──────── SUPPLIED DATA

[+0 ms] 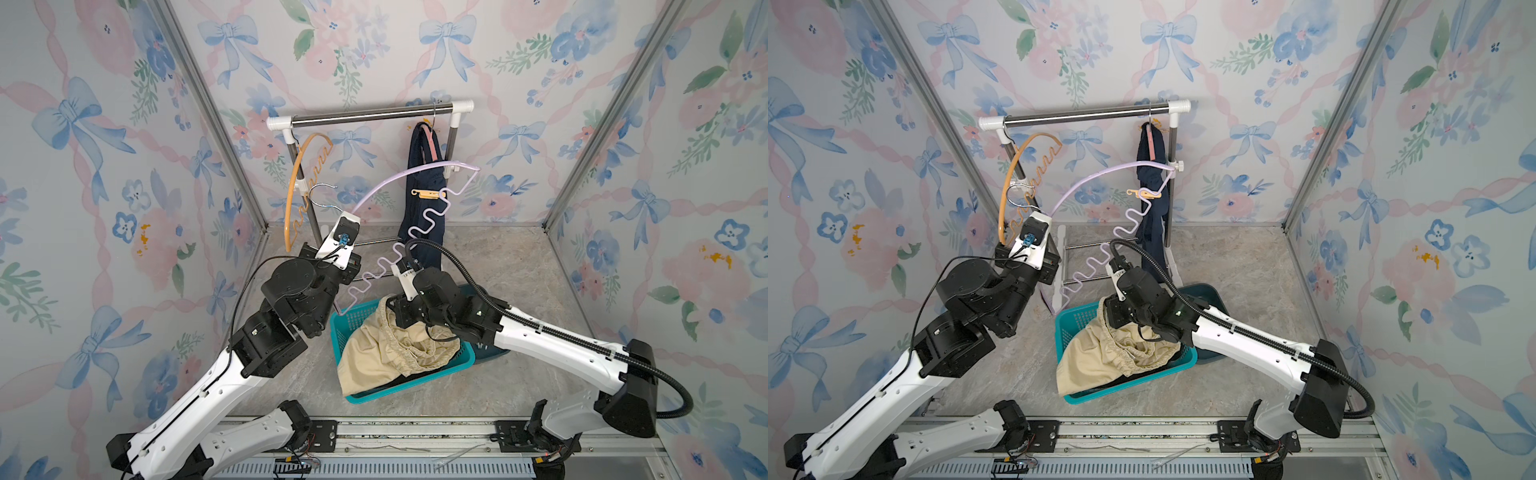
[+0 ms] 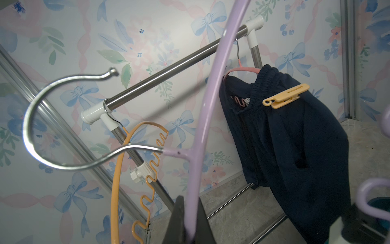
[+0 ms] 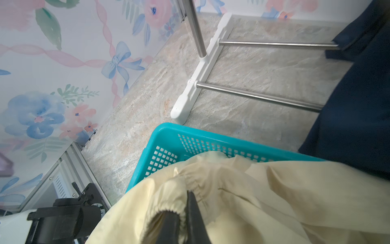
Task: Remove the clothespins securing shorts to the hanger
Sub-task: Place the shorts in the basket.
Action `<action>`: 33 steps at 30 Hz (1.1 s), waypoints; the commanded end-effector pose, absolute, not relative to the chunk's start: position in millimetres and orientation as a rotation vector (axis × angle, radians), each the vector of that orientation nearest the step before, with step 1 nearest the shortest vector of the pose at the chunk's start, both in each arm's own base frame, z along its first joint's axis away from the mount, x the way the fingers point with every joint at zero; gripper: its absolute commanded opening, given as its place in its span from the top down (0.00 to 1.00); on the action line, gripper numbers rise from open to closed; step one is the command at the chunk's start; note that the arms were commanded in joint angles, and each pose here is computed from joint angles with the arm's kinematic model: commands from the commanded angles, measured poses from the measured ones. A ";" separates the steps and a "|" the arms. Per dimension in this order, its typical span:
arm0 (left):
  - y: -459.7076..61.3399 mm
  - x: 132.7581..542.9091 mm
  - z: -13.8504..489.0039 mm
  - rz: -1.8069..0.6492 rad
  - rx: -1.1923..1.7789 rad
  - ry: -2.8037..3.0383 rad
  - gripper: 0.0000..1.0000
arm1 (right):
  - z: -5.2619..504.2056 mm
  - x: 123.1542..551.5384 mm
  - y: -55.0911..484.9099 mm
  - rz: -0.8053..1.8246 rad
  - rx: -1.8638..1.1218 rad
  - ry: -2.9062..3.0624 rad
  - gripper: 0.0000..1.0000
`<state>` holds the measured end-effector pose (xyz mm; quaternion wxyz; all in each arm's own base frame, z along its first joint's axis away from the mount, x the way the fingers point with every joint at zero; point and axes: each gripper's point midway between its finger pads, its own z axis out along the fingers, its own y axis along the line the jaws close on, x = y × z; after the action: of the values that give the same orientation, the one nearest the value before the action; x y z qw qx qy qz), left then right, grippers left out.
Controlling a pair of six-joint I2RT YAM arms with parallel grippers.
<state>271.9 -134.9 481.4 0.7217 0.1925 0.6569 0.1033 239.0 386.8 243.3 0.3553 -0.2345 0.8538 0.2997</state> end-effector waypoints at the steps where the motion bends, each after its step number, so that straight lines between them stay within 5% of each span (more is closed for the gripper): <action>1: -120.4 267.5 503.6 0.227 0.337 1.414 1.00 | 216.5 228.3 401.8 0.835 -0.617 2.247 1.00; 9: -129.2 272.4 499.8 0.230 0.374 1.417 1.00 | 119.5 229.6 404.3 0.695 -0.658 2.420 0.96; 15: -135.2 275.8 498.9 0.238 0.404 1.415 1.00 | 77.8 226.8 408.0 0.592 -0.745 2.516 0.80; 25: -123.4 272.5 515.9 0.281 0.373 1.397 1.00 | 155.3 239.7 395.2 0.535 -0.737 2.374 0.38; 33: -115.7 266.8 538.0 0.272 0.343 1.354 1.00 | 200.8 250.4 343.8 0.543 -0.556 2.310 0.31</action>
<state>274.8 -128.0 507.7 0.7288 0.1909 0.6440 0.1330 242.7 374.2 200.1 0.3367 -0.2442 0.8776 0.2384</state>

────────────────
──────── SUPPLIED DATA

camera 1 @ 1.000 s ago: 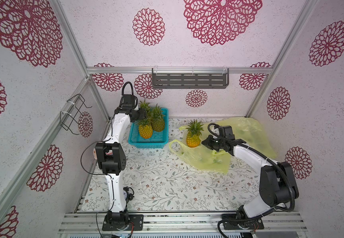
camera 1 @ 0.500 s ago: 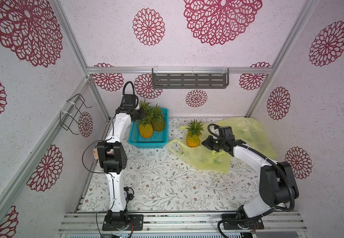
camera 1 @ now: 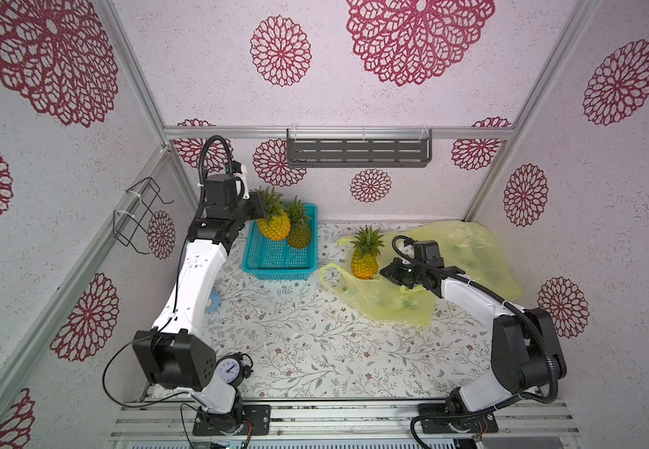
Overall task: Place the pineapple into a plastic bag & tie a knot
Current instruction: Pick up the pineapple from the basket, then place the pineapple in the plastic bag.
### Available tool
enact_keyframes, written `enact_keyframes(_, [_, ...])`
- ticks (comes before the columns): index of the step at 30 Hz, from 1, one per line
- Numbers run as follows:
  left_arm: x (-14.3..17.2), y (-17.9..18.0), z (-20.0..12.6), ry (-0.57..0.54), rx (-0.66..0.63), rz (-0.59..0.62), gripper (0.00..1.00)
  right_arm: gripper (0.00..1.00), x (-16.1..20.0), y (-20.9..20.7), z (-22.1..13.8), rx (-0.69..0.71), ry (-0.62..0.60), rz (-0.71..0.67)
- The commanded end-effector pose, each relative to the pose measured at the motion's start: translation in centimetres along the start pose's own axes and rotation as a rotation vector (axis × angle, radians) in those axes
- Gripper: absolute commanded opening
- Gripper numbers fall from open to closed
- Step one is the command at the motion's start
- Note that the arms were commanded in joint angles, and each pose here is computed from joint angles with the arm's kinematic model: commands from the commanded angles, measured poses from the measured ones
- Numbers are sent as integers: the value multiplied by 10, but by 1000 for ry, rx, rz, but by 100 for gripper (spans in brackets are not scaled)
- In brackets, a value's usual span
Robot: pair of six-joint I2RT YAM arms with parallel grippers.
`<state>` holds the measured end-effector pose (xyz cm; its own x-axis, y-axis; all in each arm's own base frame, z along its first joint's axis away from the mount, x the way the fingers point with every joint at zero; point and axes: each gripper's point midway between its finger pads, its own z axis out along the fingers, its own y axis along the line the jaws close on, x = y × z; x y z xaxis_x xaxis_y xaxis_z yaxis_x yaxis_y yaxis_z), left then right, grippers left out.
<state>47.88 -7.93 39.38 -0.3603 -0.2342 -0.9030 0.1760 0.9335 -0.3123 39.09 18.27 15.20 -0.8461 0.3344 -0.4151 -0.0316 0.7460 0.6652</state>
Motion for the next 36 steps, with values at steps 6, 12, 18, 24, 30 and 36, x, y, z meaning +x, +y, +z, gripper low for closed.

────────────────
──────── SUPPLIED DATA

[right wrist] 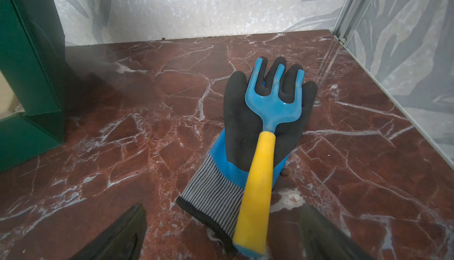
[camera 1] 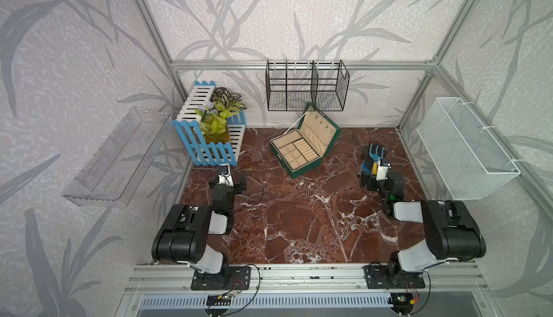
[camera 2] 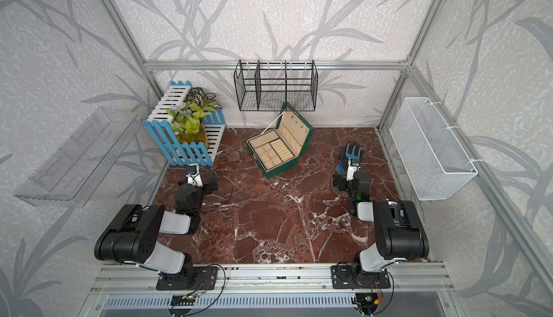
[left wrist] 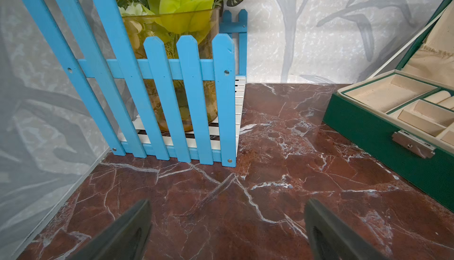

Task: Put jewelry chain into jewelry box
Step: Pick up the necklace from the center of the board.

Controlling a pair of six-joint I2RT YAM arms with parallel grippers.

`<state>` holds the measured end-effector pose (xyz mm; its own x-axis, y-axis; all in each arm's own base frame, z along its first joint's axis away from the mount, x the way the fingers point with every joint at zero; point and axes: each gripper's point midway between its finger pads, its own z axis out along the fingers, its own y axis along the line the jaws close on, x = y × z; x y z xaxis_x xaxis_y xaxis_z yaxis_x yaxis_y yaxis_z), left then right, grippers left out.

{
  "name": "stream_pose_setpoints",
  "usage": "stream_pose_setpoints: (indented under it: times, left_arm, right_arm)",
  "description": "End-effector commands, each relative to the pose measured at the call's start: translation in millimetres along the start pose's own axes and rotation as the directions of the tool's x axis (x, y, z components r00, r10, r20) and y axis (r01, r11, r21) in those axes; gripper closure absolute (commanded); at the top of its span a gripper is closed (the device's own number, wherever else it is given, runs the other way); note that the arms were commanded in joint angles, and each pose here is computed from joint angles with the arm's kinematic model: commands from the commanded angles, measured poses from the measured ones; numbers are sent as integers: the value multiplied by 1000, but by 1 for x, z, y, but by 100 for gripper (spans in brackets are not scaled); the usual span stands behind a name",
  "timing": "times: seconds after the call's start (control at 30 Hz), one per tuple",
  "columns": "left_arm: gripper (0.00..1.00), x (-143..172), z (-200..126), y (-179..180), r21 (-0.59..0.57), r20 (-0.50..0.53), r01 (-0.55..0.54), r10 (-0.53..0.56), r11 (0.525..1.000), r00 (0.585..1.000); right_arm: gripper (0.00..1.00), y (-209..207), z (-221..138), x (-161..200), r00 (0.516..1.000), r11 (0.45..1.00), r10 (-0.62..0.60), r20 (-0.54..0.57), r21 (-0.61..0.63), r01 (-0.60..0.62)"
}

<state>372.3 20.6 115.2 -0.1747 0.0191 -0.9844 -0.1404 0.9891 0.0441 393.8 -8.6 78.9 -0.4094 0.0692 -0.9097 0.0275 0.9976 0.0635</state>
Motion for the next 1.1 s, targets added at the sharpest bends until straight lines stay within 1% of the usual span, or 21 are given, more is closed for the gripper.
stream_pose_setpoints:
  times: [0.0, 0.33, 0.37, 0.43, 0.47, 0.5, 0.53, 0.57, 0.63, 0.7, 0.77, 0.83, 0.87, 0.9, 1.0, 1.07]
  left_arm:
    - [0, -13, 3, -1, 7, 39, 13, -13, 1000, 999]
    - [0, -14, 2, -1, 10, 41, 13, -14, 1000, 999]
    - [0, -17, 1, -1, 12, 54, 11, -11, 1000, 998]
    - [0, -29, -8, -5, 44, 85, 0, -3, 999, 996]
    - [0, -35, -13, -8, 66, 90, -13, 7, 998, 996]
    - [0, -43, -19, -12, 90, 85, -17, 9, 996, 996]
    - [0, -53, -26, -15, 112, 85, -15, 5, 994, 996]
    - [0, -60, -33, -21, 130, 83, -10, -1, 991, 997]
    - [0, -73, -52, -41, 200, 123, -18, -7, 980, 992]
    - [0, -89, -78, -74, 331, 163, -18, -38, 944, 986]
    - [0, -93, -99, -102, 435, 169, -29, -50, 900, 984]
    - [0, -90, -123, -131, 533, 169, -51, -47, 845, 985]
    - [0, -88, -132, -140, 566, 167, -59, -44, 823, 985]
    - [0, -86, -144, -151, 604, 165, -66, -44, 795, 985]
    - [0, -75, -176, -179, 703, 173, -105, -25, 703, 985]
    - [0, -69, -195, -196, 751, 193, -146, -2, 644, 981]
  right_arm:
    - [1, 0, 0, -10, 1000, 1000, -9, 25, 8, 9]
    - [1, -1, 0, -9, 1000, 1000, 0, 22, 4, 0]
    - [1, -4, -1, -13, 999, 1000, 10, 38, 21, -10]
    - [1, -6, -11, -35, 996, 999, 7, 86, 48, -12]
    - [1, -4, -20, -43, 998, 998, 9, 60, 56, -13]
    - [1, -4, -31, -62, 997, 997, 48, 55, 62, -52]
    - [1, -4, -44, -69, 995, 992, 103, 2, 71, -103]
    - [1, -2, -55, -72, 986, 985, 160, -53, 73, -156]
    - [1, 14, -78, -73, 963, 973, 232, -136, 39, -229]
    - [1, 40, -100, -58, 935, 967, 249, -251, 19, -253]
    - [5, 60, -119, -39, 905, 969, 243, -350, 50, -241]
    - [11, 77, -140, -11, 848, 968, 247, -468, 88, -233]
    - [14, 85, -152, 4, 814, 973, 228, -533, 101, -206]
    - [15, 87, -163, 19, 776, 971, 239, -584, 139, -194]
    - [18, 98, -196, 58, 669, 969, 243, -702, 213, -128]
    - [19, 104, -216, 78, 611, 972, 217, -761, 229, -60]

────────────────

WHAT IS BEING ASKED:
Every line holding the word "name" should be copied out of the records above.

SOLUTION TO THE PROBLEM:
  "name": "stream_pose_setpoints",
  "description": "End-effector commands, each relative to the pose measured at the call's start: translation in millimetres along the start pose's own axes and rotation as the directions of the tool's x axis (x, y, z components r00, r10, r20) and y axis (r01, r11, r21) in those axes; gripper closure absolute (commanded); at the top of its span a gripper is closed (the device's own number, wherever else it is given, runs the other way); note that the arms were commanded in joint angles, and each pose here is computed from joint angles with the arm's kinematic model: commands from the commanded angles, measured poses from the measured ones; numbers are sent as integers: the value multiplied by 1000, but by 1 for x, z, y, but by 100 for gripper (spans in brackets are not scaled); the usual span stands behind a name",

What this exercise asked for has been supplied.